Drug Allusions in the Trayvon Martin and Michael Brown Narratives

Drugs have played an overwhelming role in villainizing minorities, despite the fact the fact usage of illegal substance is, statistically, evenly distributed between all ethnicities. In both entertainment and news media, the image of even the most casual Hispanic or African American drug user is presented as far more dangerous and violent than a Caucasian user of the same or even more volatile substances. The application of drugs as a vehicle for the villainization of a minority appears in both the Trayvon Martin and Michael Brown case.

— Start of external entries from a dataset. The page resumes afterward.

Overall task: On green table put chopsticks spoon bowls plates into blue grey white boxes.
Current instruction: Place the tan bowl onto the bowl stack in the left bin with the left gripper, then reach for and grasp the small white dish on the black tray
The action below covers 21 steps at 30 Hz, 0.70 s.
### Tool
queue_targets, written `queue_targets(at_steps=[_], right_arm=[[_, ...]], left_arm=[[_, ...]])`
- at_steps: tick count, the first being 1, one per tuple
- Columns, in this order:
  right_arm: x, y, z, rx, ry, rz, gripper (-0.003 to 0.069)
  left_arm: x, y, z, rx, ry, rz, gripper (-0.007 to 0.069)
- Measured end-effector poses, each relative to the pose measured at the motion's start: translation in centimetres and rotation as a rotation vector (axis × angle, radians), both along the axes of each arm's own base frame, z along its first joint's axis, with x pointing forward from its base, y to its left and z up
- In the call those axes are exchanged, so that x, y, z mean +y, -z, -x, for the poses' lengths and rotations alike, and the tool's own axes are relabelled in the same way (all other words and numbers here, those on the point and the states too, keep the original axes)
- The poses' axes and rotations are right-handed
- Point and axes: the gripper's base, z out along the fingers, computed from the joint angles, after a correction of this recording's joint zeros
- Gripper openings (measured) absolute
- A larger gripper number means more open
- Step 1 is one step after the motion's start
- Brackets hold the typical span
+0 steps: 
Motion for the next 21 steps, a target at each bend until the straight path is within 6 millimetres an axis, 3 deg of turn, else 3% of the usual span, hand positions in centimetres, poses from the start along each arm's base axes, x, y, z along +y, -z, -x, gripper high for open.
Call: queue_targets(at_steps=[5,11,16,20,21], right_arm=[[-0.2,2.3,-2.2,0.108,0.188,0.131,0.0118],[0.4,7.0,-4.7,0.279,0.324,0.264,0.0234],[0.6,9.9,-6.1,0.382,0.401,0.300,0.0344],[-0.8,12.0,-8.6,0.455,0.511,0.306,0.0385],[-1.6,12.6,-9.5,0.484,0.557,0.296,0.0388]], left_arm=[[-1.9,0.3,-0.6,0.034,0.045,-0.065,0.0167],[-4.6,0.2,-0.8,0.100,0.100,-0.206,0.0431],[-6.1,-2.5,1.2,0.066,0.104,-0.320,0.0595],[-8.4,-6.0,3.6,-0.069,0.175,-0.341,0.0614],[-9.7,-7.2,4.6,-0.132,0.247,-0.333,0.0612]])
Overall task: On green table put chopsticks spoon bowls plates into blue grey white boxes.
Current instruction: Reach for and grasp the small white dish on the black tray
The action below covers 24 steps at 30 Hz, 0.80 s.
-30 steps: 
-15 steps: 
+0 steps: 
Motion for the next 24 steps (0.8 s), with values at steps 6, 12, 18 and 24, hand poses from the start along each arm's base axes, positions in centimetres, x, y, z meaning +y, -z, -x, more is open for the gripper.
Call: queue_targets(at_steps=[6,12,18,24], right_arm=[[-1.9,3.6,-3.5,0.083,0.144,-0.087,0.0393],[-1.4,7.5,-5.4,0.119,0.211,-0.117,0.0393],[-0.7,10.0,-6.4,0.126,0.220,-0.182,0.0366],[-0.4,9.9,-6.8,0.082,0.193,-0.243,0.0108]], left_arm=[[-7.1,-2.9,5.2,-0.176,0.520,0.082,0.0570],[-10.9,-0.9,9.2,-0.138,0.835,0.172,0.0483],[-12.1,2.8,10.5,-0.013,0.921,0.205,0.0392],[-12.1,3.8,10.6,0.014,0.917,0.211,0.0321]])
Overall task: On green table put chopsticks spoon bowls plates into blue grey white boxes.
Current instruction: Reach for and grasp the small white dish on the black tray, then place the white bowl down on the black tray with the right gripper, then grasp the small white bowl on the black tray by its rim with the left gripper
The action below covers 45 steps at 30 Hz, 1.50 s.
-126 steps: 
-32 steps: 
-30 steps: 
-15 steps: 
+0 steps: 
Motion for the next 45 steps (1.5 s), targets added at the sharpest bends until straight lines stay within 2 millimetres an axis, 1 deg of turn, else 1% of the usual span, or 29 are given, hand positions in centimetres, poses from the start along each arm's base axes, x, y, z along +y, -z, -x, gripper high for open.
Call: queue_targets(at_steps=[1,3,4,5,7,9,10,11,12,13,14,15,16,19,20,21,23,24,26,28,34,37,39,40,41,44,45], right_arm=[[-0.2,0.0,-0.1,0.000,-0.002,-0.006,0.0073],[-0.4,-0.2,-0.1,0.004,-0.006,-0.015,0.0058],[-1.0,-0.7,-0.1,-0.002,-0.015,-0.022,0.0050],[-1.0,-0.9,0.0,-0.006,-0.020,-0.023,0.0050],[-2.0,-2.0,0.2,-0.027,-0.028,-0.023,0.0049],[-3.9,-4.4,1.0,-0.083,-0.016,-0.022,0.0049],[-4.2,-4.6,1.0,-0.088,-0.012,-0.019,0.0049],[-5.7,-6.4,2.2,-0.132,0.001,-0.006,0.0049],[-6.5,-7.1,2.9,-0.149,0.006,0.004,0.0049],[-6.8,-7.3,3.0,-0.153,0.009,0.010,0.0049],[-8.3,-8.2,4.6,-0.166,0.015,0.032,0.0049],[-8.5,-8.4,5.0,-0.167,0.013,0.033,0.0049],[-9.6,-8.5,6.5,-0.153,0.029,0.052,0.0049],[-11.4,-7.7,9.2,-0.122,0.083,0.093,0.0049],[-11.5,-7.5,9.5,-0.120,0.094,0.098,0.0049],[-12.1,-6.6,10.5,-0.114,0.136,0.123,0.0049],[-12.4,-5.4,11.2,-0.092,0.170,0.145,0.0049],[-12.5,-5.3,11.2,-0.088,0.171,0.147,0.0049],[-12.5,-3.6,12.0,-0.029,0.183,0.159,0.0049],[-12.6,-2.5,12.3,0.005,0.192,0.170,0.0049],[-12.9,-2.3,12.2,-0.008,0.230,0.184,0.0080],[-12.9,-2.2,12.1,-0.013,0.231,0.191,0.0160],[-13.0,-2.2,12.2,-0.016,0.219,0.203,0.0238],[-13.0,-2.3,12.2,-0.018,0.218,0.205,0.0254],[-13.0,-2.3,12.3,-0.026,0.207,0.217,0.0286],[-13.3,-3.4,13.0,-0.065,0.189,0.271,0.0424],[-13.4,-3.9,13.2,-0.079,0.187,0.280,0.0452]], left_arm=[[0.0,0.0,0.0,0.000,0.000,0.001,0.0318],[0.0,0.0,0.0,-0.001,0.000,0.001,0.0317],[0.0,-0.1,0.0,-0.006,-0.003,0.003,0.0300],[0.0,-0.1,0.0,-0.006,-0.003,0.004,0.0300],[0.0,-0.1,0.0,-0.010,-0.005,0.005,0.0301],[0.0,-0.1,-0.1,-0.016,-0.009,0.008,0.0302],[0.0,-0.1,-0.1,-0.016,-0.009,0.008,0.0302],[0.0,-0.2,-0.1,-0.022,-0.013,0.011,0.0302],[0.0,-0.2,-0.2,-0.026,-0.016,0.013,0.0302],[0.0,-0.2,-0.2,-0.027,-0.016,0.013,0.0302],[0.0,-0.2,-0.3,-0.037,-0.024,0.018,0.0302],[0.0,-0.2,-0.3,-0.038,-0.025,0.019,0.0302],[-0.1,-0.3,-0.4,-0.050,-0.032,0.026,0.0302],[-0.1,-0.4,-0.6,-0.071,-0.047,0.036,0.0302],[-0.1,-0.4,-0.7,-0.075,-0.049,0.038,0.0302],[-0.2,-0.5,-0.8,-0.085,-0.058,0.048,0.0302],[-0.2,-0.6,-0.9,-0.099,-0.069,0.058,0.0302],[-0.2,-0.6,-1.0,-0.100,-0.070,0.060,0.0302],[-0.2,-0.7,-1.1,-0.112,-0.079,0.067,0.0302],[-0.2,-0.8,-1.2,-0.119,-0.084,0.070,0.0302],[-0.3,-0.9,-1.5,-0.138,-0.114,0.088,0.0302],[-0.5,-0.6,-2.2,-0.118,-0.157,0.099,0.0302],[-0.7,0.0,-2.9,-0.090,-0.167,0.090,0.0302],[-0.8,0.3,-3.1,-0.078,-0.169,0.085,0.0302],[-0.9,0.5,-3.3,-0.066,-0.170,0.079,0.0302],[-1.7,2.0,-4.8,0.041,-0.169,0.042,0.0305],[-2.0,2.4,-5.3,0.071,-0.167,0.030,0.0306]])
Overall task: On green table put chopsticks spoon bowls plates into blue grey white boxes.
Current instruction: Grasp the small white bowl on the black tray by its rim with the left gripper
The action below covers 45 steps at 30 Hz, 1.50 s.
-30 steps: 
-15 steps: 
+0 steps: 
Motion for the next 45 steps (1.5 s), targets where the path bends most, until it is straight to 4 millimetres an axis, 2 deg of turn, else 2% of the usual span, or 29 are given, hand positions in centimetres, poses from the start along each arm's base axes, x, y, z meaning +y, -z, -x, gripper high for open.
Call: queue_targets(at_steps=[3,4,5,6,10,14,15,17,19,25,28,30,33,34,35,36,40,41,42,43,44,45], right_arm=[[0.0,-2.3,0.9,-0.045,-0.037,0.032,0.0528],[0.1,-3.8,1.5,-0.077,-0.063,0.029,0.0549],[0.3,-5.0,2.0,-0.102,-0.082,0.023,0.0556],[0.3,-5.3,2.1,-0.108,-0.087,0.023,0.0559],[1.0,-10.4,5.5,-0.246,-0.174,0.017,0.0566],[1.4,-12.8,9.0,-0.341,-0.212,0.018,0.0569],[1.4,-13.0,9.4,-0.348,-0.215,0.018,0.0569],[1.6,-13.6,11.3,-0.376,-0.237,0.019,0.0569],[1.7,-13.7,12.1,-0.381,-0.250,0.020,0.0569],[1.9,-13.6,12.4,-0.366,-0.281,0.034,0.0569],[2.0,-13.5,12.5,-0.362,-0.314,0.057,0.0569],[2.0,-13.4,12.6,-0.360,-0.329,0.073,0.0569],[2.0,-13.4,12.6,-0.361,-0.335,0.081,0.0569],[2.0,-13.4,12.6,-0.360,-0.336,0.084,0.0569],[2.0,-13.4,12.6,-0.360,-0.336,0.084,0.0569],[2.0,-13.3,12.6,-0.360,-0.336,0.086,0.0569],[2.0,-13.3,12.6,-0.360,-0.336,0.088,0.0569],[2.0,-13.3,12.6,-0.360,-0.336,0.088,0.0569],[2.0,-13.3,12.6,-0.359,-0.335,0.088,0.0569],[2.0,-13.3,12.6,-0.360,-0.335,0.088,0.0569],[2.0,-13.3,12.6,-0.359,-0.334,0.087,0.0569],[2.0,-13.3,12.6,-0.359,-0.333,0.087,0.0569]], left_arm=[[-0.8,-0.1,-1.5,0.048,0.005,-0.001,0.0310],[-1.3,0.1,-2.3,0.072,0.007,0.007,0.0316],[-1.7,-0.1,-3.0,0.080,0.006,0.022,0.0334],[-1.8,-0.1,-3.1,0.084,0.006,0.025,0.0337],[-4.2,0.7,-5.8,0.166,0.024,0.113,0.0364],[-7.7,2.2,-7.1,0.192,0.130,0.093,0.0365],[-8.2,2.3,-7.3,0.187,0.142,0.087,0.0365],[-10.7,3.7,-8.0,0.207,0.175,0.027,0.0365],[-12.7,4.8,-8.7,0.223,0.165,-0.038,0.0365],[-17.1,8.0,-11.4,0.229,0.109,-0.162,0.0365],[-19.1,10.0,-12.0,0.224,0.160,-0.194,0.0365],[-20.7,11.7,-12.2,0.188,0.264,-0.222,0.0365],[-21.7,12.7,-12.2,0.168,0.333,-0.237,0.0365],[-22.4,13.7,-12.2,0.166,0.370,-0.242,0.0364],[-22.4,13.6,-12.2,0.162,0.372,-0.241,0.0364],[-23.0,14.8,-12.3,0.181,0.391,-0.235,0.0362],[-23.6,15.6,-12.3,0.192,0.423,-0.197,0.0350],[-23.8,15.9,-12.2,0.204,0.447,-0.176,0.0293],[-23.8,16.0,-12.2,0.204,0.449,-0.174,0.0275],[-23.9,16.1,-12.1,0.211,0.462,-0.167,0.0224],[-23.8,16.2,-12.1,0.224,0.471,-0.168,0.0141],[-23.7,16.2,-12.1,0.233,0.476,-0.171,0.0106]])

Zimmerman’s call to 911 includes him observing that Trayvon “looks like he’s up to no good, or he’s on drugs or something” (Botehlo) and the article later makes a point of noting that medical examiners found traces of THC in the teenager’s system. In fact, Botelho’s CNN article makes four implications to Trayvon’s alleged marijuana usage, despite being less than two pages long. The injection of a drug narrative is even more forced in the case of Darren Brown. Officer Wilson’s description of the teenager is oddly specific in pointing out that Brown’s socks had “green marijuana leaves as patterns on them” (State of Missouri v. Darren Wilson 208). Although these allusions to marijuana are made, there was no indication that either Brown or Martin were heavy drug users or even that they were in a drug addled state at the time of their respective murders. With this in mind, the allusions seem to serve no other purpose than to contribute to the devaluation of the victims’ innocence. The implications act as tools to depict them not as teenagers who may or may not have at one time indulged in the type of harmless experimentation which has become a backbone of young adult aimed films the likes of SuperBad or Harold & Kumar, but as young thugs and budding junkies.